= Ole Vries Hassel =

Norwegian jurist and civil servant

Ole de Vries Hassel (20 September 1894 - 24 July 1984) was a Norwegian jurist and civil servant who represented Nasjonal Samling during the Second World War.

He was born in Kristiania, being of German lineage on the paternal side, and grew up in Øvre Eiker and Sandar before finishing his secondary education in Larvik in 1912. He then took the cand.jur. degree in 1916, and after various deputy posts he was hired as a secretary in the Ministry of Justice. Settling in Oslo, he married in 1930 and had three children.

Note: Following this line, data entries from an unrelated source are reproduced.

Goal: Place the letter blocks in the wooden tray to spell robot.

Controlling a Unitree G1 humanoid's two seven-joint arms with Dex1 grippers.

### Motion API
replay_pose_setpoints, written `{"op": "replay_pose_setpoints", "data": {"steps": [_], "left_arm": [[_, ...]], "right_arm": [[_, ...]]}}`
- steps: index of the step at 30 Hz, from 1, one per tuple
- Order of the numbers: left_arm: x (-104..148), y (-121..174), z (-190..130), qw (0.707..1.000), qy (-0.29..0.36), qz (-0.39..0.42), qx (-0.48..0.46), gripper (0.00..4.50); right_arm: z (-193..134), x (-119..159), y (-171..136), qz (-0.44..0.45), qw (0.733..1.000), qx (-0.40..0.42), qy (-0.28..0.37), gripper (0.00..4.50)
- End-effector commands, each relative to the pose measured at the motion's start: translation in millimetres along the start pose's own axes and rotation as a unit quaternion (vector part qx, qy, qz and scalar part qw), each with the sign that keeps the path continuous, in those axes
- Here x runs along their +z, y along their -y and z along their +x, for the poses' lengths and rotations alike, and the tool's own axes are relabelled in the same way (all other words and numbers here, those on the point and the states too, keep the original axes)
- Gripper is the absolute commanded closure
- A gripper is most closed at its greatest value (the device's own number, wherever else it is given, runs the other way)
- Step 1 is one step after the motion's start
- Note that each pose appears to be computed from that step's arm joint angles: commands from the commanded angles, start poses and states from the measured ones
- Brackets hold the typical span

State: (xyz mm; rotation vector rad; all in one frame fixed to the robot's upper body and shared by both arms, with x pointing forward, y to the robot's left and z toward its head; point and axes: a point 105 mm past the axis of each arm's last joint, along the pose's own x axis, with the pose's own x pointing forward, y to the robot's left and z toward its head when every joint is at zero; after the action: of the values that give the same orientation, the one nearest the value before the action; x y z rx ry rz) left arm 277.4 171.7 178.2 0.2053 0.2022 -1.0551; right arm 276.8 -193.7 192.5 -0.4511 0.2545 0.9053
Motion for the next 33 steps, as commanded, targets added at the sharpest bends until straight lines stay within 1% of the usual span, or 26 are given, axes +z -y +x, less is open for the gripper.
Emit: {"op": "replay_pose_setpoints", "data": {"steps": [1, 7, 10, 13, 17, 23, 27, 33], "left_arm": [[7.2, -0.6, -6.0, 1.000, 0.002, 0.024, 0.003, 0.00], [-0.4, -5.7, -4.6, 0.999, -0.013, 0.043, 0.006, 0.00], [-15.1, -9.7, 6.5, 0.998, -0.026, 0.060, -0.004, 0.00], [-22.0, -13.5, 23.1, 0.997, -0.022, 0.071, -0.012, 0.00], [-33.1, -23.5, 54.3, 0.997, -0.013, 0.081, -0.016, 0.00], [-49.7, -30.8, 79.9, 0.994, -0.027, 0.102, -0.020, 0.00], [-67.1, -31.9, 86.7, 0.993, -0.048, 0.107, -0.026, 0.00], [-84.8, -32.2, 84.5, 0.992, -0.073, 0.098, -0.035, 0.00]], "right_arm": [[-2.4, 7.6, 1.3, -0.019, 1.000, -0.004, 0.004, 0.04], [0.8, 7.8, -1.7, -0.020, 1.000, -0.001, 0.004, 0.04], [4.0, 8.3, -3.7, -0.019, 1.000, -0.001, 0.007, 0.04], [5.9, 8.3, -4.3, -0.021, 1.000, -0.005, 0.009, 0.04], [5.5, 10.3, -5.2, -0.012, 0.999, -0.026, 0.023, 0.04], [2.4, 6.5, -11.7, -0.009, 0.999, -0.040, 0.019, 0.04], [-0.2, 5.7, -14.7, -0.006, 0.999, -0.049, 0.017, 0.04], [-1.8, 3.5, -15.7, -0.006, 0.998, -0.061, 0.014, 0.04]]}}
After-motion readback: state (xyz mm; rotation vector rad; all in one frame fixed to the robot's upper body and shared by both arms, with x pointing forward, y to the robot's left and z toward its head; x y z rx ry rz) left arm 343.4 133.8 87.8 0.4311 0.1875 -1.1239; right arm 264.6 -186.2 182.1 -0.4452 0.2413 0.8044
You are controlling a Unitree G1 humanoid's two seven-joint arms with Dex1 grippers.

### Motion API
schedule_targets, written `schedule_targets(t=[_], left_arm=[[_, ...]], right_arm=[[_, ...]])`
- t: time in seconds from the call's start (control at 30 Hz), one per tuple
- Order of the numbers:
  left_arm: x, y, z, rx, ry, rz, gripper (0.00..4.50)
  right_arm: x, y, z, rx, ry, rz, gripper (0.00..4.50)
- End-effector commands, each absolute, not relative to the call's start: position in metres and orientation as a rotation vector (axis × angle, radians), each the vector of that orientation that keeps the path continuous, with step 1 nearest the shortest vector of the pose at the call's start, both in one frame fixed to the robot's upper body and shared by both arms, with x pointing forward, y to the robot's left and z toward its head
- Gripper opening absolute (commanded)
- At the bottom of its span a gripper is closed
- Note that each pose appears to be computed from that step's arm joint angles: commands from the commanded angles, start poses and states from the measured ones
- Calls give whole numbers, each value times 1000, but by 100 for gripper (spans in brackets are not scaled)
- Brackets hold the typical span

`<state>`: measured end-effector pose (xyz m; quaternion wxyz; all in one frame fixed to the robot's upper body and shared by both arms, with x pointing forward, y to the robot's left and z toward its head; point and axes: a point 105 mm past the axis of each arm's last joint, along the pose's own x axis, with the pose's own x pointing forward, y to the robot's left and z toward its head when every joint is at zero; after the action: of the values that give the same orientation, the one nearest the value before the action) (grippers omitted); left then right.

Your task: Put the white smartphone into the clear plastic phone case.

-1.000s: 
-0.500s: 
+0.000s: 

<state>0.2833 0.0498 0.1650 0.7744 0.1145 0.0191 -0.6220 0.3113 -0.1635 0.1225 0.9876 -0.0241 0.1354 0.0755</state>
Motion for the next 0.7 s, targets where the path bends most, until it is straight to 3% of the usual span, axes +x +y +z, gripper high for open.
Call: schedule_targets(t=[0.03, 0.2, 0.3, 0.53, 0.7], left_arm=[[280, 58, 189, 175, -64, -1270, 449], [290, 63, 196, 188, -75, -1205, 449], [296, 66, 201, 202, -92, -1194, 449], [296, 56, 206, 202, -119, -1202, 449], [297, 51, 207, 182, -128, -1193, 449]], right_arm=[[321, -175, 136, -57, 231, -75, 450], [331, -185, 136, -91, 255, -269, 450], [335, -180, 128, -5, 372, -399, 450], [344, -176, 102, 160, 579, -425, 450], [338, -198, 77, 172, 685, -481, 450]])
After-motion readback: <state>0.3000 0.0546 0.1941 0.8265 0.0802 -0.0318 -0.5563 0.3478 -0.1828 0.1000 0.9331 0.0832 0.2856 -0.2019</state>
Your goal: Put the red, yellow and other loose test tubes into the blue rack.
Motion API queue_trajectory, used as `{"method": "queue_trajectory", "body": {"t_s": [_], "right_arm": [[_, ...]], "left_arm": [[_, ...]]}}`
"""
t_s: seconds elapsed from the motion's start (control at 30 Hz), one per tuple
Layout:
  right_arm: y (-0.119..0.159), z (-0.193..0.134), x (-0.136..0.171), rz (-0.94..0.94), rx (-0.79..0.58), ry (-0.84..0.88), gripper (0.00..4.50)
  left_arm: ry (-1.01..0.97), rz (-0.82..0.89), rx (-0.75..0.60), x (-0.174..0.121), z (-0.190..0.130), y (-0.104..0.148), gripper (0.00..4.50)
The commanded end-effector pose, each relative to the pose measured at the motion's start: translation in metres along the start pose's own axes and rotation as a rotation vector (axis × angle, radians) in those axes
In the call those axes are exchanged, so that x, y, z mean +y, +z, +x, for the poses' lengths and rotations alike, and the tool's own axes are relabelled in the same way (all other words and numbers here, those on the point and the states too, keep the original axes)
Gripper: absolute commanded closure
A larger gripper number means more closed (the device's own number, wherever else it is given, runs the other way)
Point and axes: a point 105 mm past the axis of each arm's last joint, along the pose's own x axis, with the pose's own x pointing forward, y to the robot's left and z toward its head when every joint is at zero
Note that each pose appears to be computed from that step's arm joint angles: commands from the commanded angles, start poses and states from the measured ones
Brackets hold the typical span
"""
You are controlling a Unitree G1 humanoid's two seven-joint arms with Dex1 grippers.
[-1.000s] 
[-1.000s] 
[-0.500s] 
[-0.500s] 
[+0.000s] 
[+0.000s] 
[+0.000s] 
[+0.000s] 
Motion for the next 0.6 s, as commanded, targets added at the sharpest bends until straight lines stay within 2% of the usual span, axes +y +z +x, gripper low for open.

Hassel was promoted to assistant secretary in the Ministry of Justice in 1929, and on 1 July 1940 he was promoted further to deputy under-secretary of state, by decision of the Administrative Council. The Administrative Council had assumed authority, after the German invasion of Norway, but were soon ousted in favor of a government of the Fascist party Nasjonal Samling (NS). Hassel joined this party, and was transferred to the newly created Ministry of the Interior. During 1941, Hassel was responsible for an important part of the reforms that would produce the Fascist "New Order" in Norway: a restructuring of municipal government that successfully replaced all elected bodies with top-down rule by mayors, who either went over to the NS or were replaced by NS party members.

From 1942 to 1943 he served as the County Governor of Hedmark. He was also appointed as chairman of both the Union of Norwegian Cities and the Norwegian Association of Rural Municipalities, merging them into one association in 1942 which he also chaired, and represented Norway in the International Union of Local Authorities.

After the war, in 1948, Ole de Vries Hassel was convicted for treason and sentenced to three and a half years of forced labour. He was also banned indefinitely from the Ministry of Justice. After his release he worked as an attorney in Oslo from 1953, later in his native Sandar. He died in 1984.